В один из дней, уже после посещения подруги, ей вдруг снова сказали, что к ней пришли. Она как-то нерешительно замялась, потому что ей больше некого было ждать, что-то колючее, тревожное зашевелилось внутри. Новости для обитателей их маленького мира могли быть или никакими, или плохими, - только так. Уже дойдя до поворота в комнату свиданий, она осторожно заглянула в нее, и увидела там мужчину, с которым рассталась еще год назад. С тех пор у них сохранились отношения, но их даже дружескими можно было назвать с трудом. Недоумение сменилось испугом, необъяснимой боязнью загнанного зверька, она метнулась обратно в сторону камер, судорожно хватая воздух и говоря: "скажите, что меня нет, меня нет", и потом, лишь несколькими секундами позже поняла глупость сказанного: "что значит, меня нет? в тюрьме? это же смешно, и глупо... до безобразия глупо" и обреченно повернула обратно, сама себя успокаивая по дороге, что ничего тут особенного нет, пришел навестить и ладно.
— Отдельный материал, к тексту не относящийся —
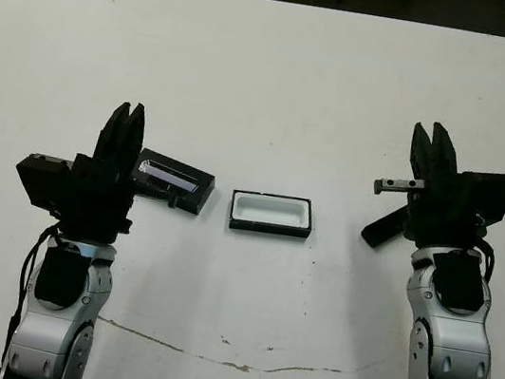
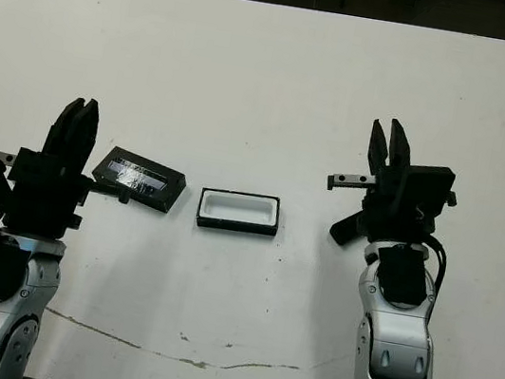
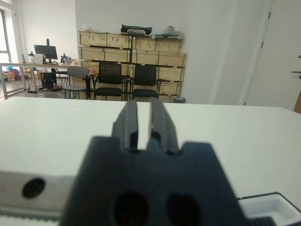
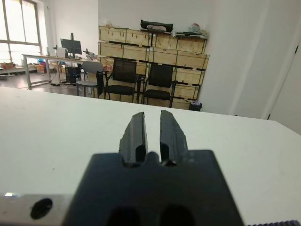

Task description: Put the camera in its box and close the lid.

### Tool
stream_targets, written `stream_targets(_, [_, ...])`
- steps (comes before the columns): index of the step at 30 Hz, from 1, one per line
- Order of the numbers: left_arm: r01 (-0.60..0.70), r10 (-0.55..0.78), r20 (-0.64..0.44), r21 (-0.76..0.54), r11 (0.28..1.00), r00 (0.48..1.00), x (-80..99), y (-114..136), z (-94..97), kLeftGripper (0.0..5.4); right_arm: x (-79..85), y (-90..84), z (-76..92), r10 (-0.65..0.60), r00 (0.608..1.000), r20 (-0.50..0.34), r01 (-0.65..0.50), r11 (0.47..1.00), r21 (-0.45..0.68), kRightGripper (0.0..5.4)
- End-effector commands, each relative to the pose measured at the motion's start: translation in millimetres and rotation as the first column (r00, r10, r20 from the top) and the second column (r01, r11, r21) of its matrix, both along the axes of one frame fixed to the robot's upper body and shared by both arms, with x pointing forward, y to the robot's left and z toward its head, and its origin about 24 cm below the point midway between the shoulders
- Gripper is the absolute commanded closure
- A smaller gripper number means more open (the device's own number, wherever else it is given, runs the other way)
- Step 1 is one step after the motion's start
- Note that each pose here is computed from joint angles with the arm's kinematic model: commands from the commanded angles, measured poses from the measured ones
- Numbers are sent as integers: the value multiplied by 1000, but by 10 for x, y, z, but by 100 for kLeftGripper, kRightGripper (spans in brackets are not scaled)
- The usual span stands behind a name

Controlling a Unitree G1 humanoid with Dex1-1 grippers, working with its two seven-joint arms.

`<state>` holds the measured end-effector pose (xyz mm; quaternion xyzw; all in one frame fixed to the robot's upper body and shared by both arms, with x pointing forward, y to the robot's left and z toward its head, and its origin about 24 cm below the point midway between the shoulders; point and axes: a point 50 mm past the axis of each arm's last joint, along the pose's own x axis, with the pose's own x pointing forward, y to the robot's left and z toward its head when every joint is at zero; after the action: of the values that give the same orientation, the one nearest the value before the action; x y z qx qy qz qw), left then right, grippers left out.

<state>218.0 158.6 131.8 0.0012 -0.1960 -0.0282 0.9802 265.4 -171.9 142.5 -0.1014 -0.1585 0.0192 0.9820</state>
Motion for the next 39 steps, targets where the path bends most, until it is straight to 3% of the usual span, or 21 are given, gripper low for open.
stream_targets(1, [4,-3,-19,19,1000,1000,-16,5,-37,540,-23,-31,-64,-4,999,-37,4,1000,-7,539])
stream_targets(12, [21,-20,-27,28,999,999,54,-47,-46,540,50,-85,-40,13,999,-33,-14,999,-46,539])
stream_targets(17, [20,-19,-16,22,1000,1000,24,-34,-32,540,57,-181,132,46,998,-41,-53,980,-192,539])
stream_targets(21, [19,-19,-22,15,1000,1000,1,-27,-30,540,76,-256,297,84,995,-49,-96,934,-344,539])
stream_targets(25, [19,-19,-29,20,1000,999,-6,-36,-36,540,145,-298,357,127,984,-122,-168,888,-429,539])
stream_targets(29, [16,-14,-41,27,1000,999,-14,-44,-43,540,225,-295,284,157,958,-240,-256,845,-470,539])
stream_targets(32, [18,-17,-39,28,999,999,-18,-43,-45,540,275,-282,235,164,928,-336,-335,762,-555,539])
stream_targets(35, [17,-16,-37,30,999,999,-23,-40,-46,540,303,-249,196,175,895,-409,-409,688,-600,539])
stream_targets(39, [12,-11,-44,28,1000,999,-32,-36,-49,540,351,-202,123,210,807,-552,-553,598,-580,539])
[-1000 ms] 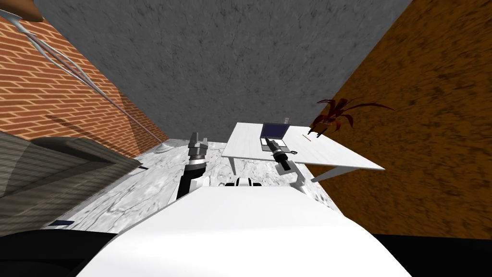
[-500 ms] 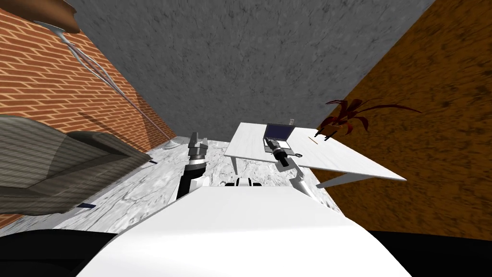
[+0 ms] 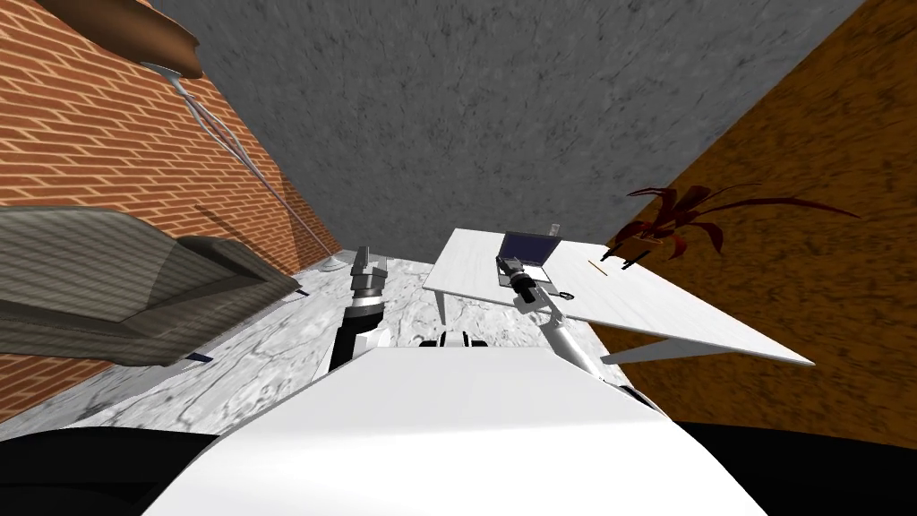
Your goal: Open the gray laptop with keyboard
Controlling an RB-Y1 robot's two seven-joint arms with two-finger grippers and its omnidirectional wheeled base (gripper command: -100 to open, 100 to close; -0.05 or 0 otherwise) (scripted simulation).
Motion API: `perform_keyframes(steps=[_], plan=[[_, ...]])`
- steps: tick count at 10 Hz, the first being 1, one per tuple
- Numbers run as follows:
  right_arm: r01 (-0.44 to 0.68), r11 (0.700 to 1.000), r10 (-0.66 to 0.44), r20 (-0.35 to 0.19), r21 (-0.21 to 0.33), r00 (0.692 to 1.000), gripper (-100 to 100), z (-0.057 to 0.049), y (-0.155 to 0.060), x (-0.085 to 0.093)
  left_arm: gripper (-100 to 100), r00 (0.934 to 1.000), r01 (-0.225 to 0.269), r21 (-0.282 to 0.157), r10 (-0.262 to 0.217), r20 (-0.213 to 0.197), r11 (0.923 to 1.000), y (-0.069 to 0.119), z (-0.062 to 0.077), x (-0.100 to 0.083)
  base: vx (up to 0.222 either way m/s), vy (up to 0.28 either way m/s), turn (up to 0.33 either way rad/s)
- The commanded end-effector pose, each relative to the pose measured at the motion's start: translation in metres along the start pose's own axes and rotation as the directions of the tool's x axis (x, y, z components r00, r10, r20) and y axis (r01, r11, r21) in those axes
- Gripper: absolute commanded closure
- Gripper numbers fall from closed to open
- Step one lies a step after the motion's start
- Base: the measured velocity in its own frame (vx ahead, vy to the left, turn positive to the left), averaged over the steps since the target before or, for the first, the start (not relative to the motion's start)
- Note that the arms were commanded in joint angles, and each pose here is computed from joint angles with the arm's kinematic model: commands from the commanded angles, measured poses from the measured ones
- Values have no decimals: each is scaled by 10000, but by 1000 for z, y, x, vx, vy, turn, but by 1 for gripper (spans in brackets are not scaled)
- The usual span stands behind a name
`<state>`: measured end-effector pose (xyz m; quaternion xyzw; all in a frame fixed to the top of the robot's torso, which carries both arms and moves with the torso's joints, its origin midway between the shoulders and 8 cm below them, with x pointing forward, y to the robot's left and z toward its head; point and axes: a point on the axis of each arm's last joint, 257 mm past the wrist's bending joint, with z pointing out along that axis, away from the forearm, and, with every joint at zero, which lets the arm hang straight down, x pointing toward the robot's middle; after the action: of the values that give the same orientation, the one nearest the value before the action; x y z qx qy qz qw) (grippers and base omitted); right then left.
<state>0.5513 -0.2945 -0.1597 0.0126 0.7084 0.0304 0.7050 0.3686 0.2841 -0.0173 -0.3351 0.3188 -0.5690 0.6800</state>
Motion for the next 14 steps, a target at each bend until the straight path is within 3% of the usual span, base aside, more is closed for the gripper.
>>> perform_keyframes(steps=[1, 2, 4, 5, 6, 7, 9, 10, 12, 13, 14], plan=[[1282, 9906, -1267, -341, 469, 9914, -100, 12, -21, 3, 0, 10000, -1, -1, 1, 1, 10000, 0, 0, 0, 4, -3, 172], [1323, 9901, -1308, -343, 468, 9908, -100, 12, -21, 3, 0, 10000, 0, 0, 0, 0, 10000, 0, 0, 0, 5, -5, 68], [2713, 9572, -2641, -785, 1010, 9613, -100, 26, -47, 1, 0, 10000, 0, 0, 0, 0, 10000, 0, 0, 0, 5, -5, 189], [2912, 9513, -2834, -847, 1012, 9552, -100, 26, -48, 2, 0, 10000, 0, 0, 0, 0, 10000, 0, 0, 0, 5, -7, 72], [3594, 9246, -3467, -1119, 1264, 9313, -100, 32, -62, 1, 0, 10000, -1, -1, 1, 1, 10000, 0, 0, 0, 4, -4, 121], [3648, 9226, -3520, -1127, 1258, 9292, -100, 32, -62, 1, 0, 10000, -1, -1, 1, 0, 10000, 0, 0, 0, 3, -4, 76], [4855, 8573, -4598, -1697, 1710, 8717, -100, 42, -91, -6, 0, 10000, -1, -1, 1, 0, 10000, 0, 0, 0, 4, -5, 179], [4971, 8512, -4711, -1720, 1687, 8651, -100, 42, -91, -6, 0, 10000, 0, 0, 0, 0, 10000, 0, 0, 0, 5, -8, 86], [6027, 7713, -5603, -2309, 2047, 7955, -100, 49, -120, -16, 0, 10000, -1, -1, 1, 1, 10000, 0, 0, 0, 3, -4, 135], [6087, 7670, -5661, -2324, 2029, 7909, -100, 49, -120, -16, 0, 10000, -1, -1, 1, 0, 10000, 0, 0, 0, 4, -6, 83], [6565, 7225, -6047, -2620, 2170, 7521, -100, 51, -134, -23, 0, 10000, -2, -2, 2, 1, 10000, 0, 0, 0, 4, -5, 98]])
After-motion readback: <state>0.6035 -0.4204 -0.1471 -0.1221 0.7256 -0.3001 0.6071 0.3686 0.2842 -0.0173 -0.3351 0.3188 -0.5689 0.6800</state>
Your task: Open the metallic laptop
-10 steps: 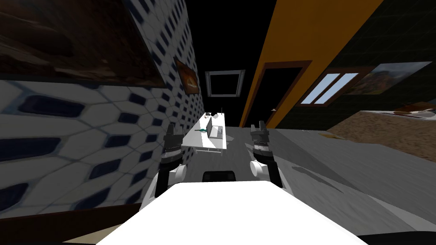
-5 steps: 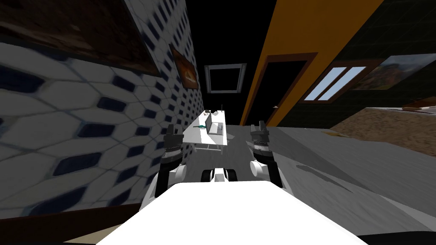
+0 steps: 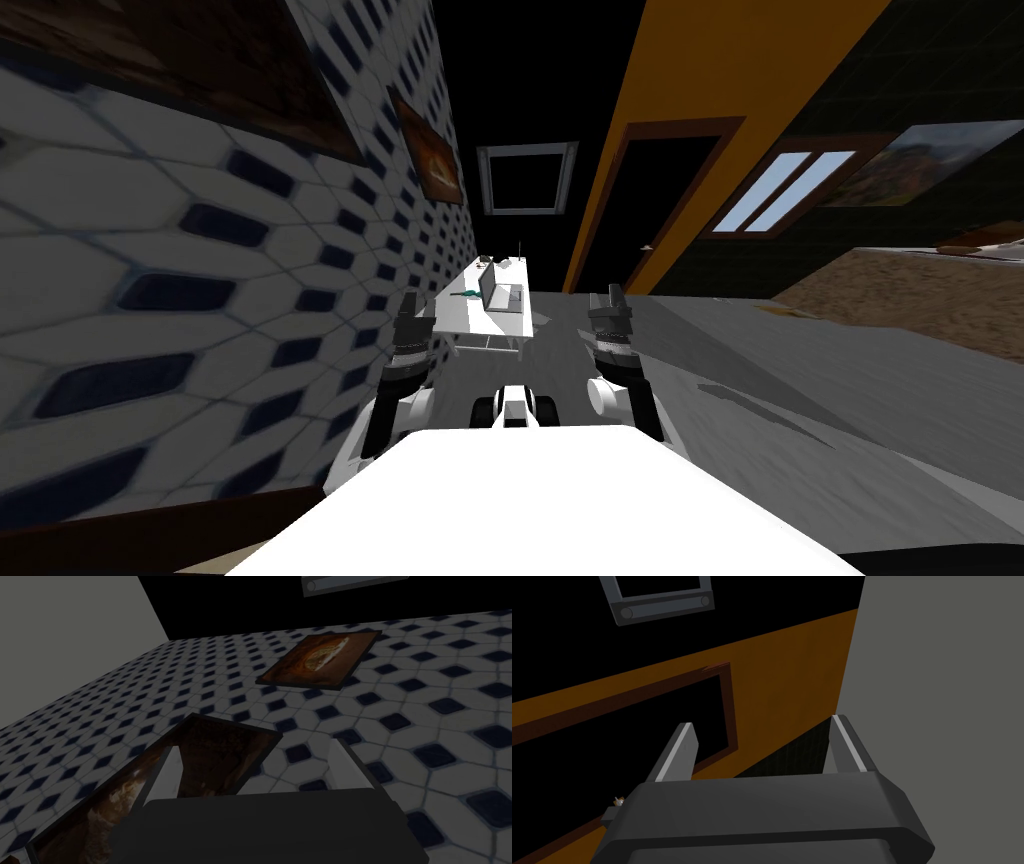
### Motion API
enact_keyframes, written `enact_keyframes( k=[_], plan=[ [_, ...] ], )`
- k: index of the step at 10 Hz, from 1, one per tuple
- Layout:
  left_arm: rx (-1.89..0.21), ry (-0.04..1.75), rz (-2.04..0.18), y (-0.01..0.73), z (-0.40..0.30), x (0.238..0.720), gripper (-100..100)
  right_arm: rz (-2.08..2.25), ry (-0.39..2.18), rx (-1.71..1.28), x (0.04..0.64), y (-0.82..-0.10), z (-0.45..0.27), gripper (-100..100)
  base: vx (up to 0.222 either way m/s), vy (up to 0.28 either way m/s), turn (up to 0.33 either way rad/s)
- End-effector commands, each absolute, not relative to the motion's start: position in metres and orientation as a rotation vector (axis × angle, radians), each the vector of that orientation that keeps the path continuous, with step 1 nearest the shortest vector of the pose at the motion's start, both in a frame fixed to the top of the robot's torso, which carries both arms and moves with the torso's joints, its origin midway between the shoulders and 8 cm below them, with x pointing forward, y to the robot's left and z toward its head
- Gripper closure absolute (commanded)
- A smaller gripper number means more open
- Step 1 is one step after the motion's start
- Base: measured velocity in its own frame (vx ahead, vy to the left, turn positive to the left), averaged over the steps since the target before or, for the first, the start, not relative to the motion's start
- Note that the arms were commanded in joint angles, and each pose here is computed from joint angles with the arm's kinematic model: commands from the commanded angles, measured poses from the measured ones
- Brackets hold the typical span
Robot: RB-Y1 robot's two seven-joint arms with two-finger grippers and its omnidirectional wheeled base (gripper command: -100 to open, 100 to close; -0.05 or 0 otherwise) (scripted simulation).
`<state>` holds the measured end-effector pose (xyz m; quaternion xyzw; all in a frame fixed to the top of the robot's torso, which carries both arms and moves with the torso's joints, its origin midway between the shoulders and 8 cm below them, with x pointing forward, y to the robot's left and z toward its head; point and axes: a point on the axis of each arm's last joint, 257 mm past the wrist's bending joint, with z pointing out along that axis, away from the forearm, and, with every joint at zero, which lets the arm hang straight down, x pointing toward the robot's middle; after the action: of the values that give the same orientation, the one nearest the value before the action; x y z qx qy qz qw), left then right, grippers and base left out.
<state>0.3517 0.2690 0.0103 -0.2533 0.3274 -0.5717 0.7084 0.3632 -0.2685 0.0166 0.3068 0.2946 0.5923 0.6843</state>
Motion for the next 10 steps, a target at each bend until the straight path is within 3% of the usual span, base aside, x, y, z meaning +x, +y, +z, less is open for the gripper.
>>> enact_keyframes(
  k=[1, 10],
  plan=[
    [-0.566, 0.822, -1.225, 0.269, -0.013, 0.371, -100, 1.327, 0.660, 0.688, 0.363, -0.268, 0.017, 0, 0.035, -0.022, -0.097],
    [-0.650, 1.020, -1.073, 0.283, -0.088, 0.425, -100, 1.327, 0.660, 0.688, 0.363, -0.268, 0.017, 0, 0.035, -0.016, -0.066]
  ],
)
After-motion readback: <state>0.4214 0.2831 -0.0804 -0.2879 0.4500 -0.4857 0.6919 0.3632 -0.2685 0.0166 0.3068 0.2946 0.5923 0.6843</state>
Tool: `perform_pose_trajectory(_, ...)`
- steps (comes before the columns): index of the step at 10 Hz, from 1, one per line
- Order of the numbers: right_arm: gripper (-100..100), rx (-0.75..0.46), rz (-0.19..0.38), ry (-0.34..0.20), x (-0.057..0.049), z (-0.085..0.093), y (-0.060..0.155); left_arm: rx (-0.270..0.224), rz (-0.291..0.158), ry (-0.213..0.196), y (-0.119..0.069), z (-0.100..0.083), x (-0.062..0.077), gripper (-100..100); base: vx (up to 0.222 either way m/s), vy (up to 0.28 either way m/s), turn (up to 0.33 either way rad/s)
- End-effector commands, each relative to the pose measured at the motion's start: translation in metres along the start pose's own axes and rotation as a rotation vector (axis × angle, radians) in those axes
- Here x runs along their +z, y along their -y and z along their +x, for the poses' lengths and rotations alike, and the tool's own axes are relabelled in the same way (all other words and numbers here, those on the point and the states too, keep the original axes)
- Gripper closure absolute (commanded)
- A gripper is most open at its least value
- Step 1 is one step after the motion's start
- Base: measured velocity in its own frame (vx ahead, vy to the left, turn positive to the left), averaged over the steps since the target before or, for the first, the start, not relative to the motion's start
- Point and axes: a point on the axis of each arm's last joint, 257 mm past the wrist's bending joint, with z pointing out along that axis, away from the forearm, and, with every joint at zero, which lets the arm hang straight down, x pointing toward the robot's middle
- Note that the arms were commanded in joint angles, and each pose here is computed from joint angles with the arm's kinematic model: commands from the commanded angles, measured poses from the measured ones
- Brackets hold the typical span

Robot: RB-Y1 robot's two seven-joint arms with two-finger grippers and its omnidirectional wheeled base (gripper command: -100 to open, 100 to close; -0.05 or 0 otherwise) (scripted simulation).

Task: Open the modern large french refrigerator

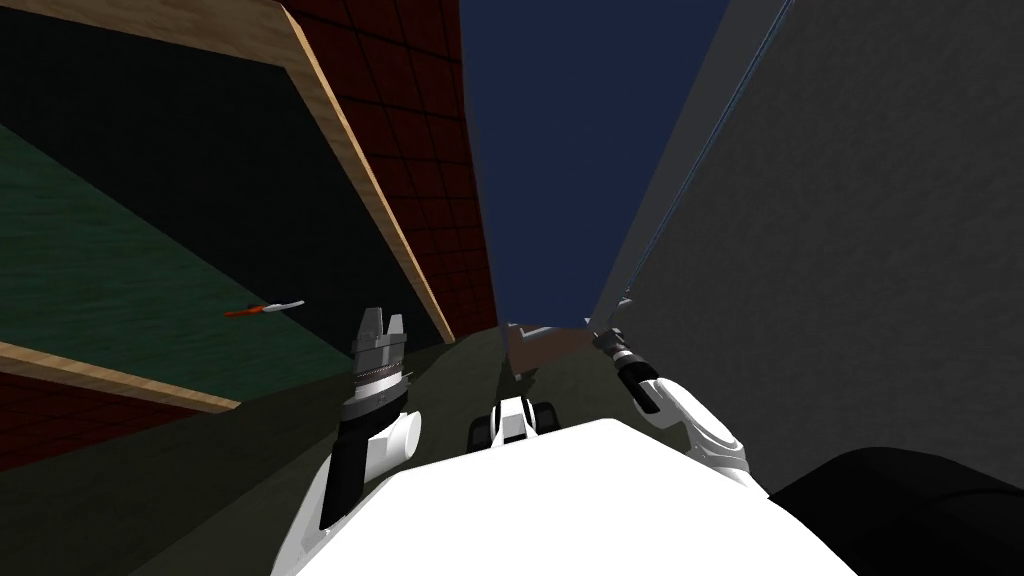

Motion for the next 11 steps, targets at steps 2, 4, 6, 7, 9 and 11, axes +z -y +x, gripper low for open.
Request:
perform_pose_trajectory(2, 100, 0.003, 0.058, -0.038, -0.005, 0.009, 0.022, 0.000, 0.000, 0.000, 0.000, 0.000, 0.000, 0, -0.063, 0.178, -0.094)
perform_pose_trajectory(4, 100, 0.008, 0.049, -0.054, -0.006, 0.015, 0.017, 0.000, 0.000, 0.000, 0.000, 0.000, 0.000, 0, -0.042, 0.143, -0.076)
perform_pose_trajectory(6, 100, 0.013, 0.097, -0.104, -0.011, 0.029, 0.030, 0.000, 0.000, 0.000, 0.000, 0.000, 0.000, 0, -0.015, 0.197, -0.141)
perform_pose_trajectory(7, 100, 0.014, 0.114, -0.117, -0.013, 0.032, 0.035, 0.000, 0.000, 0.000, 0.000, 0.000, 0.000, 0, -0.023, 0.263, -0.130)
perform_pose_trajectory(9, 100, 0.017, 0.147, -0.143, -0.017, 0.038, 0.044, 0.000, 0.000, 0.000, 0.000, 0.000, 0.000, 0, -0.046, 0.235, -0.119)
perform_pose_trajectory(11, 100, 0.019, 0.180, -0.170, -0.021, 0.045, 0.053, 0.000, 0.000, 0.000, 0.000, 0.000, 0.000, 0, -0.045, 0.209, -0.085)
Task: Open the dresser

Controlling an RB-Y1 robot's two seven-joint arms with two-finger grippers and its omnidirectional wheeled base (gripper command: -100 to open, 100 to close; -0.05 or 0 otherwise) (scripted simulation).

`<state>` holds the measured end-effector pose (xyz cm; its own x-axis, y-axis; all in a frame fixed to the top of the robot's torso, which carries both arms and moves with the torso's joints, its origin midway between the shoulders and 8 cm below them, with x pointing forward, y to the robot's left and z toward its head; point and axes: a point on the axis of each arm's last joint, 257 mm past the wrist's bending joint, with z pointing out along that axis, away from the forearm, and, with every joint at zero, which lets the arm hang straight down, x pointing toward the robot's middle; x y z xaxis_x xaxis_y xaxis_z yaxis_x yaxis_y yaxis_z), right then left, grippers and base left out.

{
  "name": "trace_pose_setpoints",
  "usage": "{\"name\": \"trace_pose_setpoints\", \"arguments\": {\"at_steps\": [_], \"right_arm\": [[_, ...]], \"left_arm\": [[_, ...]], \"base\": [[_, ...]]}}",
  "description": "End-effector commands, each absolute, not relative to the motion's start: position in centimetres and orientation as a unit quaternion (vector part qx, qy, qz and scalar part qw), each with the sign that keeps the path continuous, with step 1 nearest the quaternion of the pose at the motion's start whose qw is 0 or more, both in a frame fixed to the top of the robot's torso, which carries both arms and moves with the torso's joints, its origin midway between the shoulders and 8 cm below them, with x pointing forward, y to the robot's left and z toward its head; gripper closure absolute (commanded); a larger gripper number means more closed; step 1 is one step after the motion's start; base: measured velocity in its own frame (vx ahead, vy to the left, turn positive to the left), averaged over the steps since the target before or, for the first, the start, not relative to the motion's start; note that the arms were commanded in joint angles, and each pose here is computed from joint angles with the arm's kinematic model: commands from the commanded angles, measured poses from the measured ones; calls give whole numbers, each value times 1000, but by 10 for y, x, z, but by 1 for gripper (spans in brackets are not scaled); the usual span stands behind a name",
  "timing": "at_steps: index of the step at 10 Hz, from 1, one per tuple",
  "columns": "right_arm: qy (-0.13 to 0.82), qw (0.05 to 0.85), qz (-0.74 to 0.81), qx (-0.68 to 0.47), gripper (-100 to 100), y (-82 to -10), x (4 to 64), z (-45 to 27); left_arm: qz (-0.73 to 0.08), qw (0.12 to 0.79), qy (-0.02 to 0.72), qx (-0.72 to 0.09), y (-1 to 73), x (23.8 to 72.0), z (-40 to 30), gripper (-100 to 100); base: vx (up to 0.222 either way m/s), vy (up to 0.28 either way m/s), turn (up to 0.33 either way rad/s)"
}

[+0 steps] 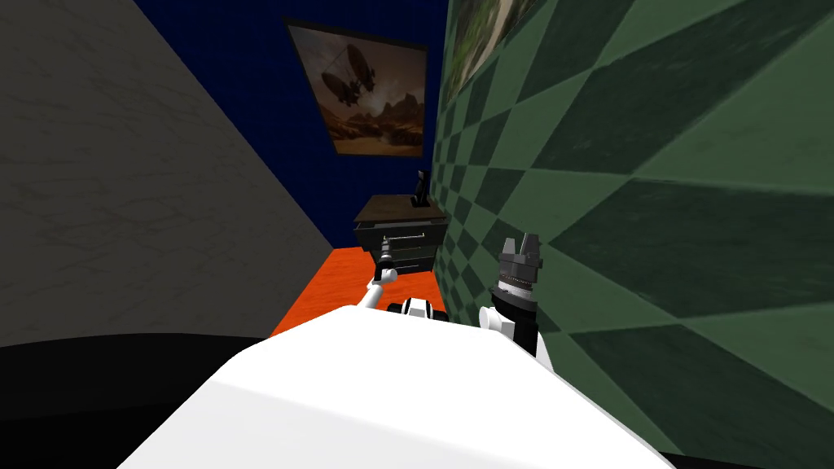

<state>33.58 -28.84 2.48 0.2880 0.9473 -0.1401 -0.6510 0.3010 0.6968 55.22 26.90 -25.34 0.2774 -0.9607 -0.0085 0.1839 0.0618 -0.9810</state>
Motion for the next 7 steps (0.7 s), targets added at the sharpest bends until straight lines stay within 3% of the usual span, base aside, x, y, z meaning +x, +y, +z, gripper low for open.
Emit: {"name": "trace_pose_setpoints", "arguments": {"at_steps": [1, 3, 7], "right_arm": [[278, 757, 528, 266, 0, -288, 336, 25], [278, 757, 528, 266, 0, -288, 336, 25], [278, 757, 528, 266, 0, -288, 336, 25]], "left_arm": [[-461, 615, 390, -507, 265, 551, -259, 100], [-462, 615, 389, -507, 264, 551, -257, 100], [-463, 613, 392, -506, 260, 550, -258, 100]], "base": [[-213, -52, 19], [-112, -31, 8], [-203, -53, 17]]}}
Но человек внутренний смущался, тянул обратно, хотел забиться в самый дальний угол и спрятаться, кричал эту глупую фразу, разрывая уши изнутри, "меня нет, меня нет, меня нет..."
Она села перед ним спокойно, тихо, так, словно бы минуту назад и не было в ней никакой бури чувств, ощущая себя лишь немного неловко от того, что он может сказать что-нибудь неискреннее, из общепринятого в таких случаях сочувственного, но безликого. Он нервно мял руки, смотрел то на нее, то в стол, по всему было видно, что он сам чувствует неловкость. Потом поднял глаза, пододвинул к ней передачу, и их руки нечаянно соприкоснулись, и она поняла, что он любит ее, единственный, кто любил и продолжает любить. Как глупо и как прекрасно было понять это теперь, когда у нее уже не было никакого будущего.
Последней ночью она не плакала и не спала, она вспоминала, и тяжесть какого-то старого груза в ее душе покинула ее, и позволила освободиться от безысходности, от давящих стен вокруг, от всего, что держало и угнетало раньше. И закрывая глаза, она чуствовала. как его пальцы продолжают касаться ее, и вместо "меня нет", сердце громко билось "меня любят, меня любят, меня любят..."
Кажется, ее приговорили, или она сама тихо ушла, или попросту проснулась в другом мире... Но там, в другой жизни, очнувшись ото сна, конечно же, она забыла все в считанные секунды, смахнув с нахмуренного лба прохладной после умывания рукой.  Только возможно это то, что называют де-жа-вю, возможно что-то, что следует называть иначе, но когда через несколько дней ее любовник ушел, молча собрав свои вещи, она не удивилась, так, словно бы ожидала от него этого всегда, а когда ей стало совсем тяжело и одиноко, она нечаянно, пребывая в какой-то отстраненной задумчивости, набрала номер человека, которого и другом-то можно было назвать едва.